A democracy is founded on the principle of zealous advocacy and public debate by the full range of affected interests, both within the polity at large and (at least in the American system) between the interests represented within the government by Congress and the various independent and executive agencies. Normally, that disagreement, that back and forth, allows us all to arrive at a balanced policy that takes into account, as far as is possible, all of the interests surrounding a question. But the strict secrecy surrounding the operations of our surveillance apparatus upends that well-worn model.

When the time comes to discuss the implementation of some new surveillance project in the name of national security, everyone else in the debate is at a distinct disadvantage. Those zealously advocating for increased spying powers -- because that's what they believe is necessary to achieve their specific aspect of protecting the nation -- get relatively little push back from people on the other side of the equation, because those people are by and large not allowed to know about the proposal. This is a shame because there are aspects other than national security that need to be seriously considered. (I know that there are people all over government with security clearances who could provide alternate viewpoints but they are relatively few and far between compared to those within the national security establishment).

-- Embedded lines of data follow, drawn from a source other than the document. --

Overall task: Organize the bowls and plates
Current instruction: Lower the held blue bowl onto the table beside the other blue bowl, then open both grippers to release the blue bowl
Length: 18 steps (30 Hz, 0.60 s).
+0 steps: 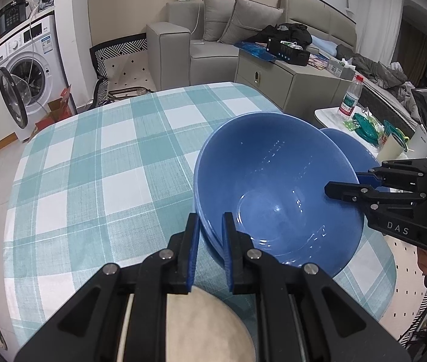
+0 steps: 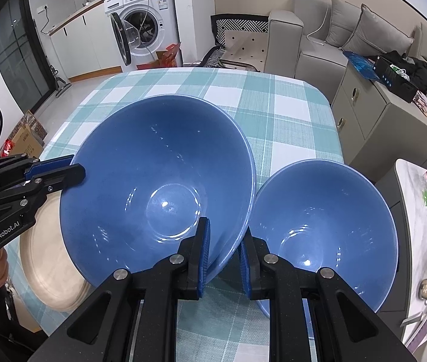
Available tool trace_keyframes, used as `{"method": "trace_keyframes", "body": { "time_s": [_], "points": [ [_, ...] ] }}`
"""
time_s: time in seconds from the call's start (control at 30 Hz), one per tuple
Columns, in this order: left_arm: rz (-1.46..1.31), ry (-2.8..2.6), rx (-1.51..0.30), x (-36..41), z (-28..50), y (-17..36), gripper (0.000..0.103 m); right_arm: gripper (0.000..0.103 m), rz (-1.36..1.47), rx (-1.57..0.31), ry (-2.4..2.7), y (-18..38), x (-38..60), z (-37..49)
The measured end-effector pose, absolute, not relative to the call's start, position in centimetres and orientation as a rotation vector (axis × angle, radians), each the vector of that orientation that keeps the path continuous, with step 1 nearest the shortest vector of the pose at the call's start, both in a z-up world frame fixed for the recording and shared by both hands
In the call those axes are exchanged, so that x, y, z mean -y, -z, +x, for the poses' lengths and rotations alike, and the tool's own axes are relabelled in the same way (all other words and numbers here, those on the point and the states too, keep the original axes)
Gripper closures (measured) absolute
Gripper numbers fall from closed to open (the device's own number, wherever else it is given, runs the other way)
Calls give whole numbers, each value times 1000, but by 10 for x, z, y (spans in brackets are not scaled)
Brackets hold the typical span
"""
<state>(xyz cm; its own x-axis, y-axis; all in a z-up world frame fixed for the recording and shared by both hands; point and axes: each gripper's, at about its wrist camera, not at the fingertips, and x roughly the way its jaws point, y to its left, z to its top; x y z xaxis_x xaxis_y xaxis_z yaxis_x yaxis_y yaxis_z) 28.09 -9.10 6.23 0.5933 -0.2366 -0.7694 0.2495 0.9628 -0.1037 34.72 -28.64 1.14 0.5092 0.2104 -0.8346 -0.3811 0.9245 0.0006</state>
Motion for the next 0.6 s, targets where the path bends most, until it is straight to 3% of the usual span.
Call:
{"method": "trace_keyframes", "body": {
  "time_s": [0.6],
  "points": [
    [35,279,-910,91,282,-58,91,85,-224,-974,-349,-7,283,345]
  ]
}}
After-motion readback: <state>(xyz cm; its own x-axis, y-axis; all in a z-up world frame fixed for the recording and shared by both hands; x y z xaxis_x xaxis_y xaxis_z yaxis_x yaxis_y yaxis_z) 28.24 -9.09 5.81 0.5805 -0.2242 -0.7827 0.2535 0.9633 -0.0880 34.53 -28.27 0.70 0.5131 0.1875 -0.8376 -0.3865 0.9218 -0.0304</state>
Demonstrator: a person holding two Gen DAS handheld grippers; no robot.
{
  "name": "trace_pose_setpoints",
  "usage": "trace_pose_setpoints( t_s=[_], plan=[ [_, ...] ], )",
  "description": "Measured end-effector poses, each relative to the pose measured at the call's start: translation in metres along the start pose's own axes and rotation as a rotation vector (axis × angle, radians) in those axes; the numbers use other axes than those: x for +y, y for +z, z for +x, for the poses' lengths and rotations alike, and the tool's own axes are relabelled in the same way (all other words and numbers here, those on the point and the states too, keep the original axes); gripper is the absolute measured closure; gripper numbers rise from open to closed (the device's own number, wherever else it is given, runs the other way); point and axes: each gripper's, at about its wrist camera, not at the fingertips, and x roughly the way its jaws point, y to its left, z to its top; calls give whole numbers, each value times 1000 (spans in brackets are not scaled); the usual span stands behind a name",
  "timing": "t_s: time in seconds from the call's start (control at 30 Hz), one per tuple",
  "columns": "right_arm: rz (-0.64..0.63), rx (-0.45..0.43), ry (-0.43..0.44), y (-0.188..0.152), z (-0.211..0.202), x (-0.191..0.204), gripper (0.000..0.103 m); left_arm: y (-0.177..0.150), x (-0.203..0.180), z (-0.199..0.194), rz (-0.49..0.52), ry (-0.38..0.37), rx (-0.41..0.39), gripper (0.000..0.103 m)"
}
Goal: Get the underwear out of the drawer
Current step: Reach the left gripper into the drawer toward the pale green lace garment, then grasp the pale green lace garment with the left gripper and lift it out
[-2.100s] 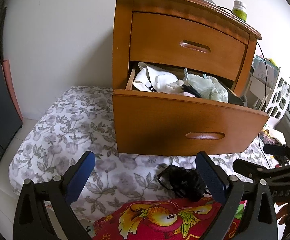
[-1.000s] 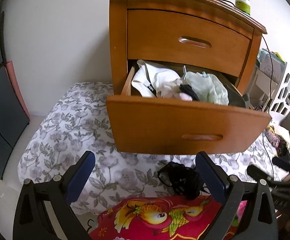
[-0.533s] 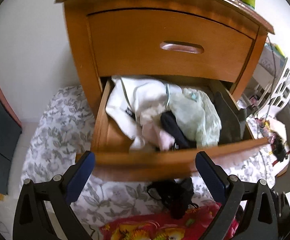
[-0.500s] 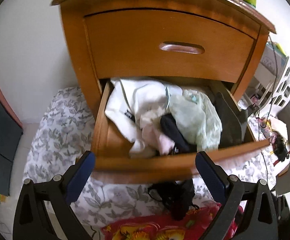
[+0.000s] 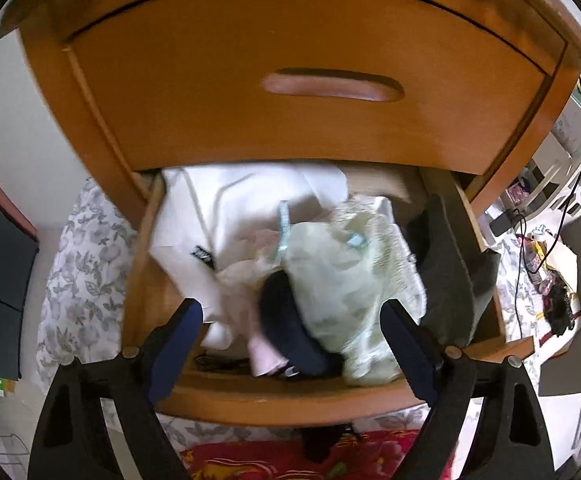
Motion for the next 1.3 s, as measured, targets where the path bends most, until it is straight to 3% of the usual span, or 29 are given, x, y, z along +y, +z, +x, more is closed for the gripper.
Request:
trace_pose_setpoints(
  t_s=[0.4, 0.53, 0.67, 0.8, 0.93, 1.3],
  plan=[
    [-16, 20, 29, -4, 6, 4, 0, 3, -56, 43, 132, 67, 109, 16],
    [-19, 22, 34, -5, 6, 5, 0, 2, -60, 57, 157, 131, 136, 30],
    [-19, 19, 34, -4, 5, 5, 0, -1, -59, 64, 162, 113, 157, 51],
    [-15, 13, 32, -4, 3, 4, 0, -6, -58, 60, 180, 124, 129, 68],
    [-17, 11, 30, -4, 1, 5, 0, -6, -46, 52, 160, 102, 85, 94],
    [-33, 7, 26, -3, -2, 11, 0, 11, -27, -7, 168, 102, -127, 99]
  ],
)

Thus we end up with a set of runaway surveillance programs and an administration dedicated to protecting them. It seems clear at this point that these programs were instituted and operated at the same time that the Commerce Department was advocating around the world for people to use American cloud services, and while the State Department was placing an enormous focus on Internet freedom in its speeches and actions abroad.

The actions of the NSA have served to undermine all of those efforts, that's true, but they have also exposed the fact that even the rest of government and knowledgeable elements of the public and private sectors did not have sufficient opportunity to truly push back against the creation and structure of these programs.

Until we pull back the veil of secrecy covering our nation's surveillance programs, there can be no chance of having the proper public conversation that their import clearly calls for. At a minimum, the secret opinions of the Foreign Intelligence Surveillance Court should be made as public as possible, and online services should be allowed to report in aggregate the number of foreign intelligence demands they receive. We call on the government to open up about the actions of the NSA, insofar as would not truly harm national security, so that we can finally start the long-overdue conversation about this program that affects us all.